**WHAT THE TASK REQUIRES**
Return the lines below that carry the word "wrist".

'''

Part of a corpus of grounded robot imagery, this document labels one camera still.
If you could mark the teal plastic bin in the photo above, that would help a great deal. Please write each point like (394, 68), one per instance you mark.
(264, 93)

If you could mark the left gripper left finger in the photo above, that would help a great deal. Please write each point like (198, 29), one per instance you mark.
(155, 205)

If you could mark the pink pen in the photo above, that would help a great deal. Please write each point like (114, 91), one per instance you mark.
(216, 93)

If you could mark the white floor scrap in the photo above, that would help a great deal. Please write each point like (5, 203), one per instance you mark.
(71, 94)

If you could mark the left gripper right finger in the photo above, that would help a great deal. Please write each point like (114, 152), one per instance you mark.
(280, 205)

'''
'''

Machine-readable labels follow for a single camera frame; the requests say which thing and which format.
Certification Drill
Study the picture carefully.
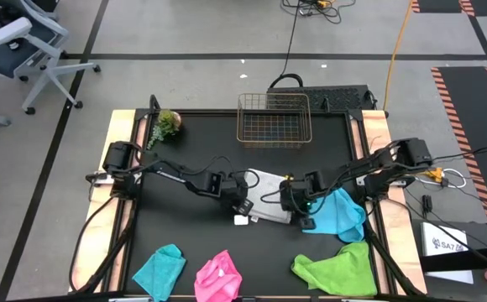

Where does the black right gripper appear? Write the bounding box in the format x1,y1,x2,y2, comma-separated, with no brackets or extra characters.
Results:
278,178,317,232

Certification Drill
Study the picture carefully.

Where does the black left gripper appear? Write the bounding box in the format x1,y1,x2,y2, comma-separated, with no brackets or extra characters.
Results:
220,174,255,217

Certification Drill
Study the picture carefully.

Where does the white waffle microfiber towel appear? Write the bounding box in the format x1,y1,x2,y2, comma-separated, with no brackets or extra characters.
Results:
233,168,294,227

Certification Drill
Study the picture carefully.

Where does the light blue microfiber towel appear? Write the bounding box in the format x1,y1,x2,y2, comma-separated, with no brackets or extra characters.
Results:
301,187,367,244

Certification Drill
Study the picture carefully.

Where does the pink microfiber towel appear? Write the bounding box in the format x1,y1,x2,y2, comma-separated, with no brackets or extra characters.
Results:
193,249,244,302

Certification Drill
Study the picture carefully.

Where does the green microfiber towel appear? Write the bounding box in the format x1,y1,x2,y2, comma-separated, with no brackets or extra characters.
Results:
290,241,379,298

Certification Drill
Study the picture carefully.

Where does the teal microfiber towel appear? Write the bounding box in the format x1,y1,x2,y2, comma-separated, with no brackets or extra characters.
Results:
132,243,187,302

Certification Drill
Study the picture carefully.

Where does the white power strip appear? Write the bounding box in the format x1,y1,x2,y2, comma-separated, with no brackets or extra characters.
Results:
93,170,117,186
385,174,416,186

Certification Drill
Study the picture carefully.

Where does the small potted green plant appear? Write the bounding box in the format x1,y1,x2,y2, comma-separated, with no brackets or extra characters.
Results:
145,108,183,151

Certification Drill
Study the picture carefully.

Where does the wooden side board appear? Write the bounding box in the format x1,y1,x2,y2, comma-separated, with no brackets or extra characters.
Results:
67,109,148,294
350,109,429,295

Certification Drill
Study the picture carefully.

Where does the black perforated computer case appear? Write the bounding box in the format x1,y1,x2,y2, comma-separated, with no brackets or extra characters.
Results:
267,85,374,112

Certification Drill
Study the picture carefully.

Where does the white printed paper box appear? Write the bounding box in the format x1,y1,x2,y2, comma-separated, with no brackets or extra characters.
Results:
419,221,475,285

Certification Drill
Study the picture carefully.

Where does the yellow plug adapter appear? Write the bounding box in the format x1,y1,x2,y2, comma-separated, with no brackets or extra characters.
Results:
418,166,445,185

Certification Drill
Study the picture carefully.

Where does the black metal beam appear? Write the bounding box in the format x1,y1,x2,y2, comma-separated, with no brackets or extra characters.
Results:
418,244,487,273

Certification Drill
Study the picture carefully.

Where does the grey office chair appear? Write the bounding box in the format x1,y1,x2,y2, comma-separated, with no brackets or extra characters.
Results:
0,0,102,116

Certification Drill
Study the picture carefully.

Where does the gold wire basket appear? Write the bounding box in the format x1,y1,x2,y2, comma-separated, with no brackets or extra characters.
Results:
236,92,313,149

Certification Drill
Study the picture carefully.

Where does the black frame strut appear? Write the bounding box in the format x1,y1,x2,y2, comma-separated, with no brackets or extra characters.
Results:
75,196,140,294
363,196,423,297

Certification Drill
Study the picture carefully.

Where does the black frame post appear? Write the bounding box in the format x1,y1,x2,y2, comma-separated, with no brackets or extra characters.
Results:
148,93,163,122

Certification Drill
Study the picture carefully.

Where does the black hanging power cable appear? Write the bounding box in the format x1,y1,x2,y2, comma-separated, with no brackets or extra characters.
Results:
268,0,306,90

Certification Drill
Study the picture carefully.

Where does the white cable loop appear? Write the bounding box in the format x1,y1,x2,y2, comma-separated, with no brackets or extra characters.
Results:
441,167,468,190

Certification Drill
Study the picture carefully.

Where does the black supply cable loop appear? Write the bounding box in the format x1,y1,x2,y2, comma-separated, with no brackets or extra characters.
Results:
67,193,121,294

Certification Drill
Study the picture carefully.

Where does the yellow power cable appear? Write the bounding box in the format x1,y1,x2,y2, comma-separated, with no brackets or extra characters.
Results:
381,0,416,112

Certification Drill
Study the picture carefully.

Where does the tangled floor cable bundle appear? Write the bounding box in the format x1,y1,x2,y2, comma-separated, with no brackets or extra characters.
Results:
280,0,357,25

'''
'''

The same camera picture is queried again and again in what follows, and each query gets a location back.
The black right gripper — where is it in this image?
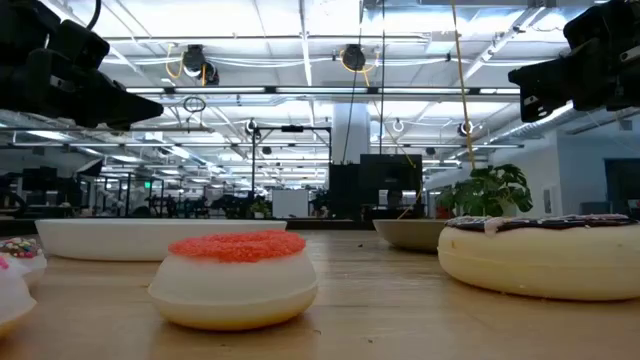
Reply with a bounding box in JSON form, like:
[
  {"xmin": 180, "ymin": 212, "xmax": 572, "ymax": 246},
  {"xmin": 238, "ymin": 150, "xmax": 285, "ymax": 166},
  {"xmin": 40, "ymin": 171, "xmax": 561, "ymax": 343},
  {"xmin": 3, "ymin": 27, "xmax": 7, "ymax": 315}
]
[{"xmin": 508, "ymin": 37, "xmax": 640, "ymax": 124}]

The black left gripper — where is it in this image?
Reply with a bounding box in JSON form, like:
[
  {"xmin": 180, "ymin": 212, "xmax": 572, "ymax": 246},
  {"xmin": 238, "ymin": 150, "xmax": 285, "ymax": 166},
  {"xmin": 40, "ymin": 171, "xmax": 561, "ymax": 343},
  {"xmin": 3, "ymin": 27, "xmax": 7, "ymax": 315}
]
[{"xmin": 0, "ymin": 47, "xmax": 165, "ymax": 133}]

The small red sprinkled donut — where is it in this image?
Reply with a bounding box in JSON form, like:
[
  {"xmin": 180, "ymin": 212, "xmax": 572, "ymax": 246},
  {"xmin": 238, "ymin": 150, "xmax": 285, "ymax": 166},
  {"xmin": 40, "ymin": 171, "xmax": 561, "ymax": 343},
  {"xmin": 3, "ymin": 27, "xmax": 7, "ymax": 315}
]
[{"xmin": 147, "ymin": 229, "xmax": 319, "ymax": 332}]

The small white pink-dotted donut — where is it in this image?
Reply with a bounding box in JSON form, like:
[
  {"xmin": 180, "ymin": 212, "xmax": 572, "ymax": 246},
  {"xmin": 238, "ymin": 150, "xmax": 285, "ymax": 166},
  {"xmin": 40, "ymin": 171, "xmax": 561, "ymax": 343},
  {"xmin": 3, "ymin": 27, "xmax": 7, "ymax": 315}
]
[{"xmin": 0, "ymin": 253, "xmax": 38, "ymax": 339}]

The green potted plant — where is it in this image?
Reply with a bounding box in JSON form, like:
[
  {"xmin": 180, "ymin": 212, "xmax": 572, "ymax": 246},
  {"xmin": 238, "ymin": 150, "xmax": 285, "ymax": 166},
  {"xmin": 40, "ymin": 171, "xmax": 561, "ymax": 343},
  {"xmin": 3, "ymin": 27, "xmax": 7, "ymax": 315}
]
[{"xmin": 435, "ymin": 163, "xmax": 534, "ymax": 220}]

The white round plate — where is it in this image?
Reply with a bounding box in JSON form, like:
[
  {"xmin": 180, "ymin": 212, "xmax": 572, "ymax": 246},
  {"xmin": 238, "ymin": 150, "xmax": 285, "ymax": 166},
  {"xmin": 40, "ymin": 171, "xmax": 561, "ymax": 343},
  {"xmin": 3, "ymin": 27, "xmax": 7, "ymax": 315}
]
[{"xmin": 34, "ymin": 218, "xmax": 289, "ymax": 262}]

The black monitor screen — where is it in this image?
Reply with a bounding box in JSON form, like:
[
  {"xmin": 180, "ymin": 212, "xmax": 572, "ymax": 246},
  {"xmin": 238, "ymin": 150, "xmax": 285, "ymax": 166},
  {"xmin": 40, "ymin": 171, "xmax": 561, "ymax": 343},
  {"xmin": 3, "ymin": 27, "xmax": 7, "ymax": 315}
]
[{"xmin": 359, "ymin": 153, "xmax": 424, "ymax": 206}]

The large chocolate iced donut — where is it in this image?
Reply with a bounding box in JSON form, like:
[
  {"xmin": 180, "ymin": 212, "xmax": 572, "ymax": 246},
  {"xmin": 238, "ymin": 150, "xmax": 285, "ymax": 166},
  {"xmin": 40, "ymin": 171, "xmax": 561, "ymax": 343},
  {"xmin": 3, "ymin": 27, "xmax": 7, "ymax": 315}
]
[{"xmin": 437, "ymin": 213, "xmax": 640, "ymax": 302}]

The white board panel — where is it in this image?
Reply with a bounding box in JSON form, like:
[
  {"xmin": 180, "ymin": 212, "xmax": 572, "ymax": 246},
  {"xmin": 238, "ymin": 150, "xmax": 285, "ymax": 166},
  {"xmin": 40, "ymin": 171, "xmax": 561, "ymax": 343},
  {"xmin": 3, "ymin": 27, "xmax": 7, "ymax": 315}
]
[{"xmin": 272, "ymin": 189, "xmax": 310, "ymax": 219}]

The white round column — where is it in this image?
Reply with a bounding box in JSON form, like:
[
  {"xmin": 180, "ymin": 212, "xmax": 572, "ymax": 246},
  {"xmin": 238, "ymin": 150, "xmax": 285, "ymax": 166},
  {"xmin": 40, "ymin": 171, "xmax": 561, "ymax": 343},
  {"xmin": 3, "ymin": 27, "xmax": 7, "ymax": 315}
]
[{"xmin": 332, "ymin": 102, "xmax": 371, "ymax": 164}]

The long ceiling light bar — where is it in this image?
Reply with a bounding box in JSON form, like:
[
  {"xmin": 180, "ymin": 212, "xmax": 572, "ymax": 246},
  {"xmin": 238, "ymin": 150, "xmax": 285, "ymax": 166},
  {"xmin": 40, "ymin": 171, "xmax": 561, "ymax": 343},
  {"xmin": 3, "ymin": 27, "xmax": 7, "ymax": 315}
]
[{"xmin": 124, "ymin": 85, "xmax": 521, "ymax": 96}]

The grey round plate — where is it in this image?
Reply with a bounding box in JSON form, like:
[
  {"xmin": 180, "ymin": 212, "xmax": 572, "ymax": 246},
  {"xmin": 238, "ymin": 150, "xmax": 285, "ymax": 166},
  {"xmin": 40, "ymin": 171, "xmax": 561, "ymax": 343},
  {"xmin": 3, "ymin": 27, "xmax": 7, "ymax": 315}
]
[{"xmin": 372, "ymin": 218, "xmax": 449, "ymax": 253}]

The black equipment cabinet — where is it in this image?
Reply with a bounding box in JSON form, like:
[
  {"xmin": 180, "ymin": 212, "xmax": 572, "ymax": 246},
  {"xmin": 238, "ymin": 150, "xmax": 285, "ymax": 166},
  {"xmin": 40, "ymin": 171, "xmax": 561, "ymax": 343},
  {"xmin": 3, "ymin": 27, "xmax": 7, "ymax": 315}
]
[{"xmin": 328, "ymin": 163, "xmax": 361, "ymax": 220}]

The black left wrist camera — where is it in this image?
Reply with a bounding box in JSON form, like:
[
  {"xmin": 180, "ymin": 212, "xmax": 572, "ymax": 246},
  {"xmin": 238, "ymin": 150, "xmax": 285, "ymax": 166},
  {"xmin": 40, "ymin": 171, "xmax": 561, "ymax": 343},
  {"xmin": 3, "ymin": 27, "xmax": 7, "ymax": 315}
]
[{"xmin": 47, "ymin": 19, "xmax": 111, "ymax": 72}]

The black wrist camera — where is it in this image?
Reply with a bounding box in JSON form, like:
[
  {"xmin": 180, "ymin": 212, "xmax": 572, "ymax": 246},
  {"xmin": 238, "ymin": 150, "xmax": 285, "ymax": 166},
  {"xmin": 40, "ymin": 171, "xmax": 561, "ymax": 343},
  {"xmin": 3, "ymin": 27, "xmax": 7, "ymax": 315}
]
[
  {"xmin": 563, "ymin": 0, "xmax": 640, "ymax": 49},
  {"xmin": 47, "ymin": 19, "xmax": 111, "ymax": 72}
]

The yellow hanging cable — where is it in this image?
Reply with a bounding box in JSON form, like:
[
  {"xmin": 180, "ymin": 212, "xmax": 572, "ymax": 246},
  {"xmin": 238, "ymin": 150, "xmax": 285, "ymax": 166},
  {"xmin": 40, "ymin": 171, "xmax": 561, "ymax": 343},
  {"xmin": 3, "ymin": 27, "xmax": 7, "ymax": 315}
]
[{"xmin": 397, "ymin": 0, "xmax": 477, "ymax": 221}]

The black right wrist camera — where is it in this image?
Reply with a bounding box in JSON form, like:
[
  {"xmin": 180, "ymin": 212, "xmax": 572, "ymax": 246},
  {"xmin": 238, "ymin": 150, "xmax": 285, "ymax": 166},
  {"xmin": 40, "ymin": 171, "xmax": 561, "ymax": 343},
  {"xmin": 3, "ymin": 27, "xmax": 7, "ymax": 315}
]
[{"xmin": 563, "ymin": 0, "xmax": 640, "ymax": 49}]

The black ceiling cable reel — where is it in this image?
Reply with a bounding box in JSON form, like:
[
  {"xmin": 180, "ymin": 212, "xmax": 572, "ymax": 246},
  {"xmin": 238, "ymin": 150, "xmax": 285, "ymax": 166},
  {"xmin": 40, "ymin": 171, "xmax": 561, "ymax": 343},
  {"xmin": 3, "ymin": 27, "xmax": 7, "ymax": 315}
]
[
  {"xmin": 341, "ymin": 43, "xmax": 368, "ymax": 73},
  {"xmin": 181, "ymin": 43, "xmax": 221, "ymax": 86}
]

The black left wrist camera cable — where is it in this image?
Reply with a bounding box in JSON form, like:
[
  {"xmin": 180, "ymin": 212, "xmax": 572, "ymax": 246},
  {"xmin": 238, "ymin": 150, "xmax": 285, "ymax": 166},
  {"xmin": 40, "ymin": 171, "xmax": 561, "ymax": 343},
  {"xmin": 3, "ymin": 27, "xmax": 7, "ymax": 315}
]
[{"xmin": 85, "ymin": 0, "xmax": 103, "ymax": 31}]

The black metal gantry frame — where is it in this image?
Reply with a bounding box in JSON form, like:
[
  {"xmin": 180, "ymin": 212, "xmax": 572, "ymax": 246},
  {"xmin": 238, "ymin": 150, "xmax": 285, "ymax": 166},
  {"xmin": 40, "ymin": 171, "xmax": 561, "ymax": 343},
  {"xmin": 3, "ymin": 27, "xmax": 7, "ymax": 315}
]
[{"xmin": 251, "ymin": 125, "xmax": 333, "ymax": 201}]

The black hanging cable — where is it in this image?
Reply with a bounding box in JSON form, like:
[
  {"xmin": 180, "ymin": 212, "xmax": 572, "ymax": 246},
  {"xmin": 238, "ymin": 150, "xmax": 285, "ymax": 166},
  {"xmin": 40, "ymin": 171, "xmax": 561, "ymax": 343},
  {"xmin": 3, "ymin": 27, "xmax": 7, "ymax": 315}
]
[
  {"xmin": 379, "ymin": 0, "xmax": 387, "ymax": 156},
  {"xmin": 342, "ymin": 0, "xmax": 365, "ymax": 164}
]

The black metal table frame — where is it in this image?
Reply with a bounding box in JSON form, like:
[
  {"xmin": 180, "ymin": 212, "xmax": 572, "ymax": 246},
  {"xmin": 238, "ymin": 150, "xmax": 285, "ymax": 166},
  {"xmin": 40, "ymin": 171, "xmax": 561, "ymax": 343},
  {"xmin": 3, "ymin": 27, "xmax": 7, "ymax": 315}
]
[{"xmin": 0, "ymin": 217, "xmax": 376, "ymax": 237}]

'''

**ANSWER AREA**
The black left wrist camera — where is it in this image?
The black wrist camera — where is it in this image?
The black right wrist camera — where is it in this image?
The black left wrist camera cable — where is it in this image?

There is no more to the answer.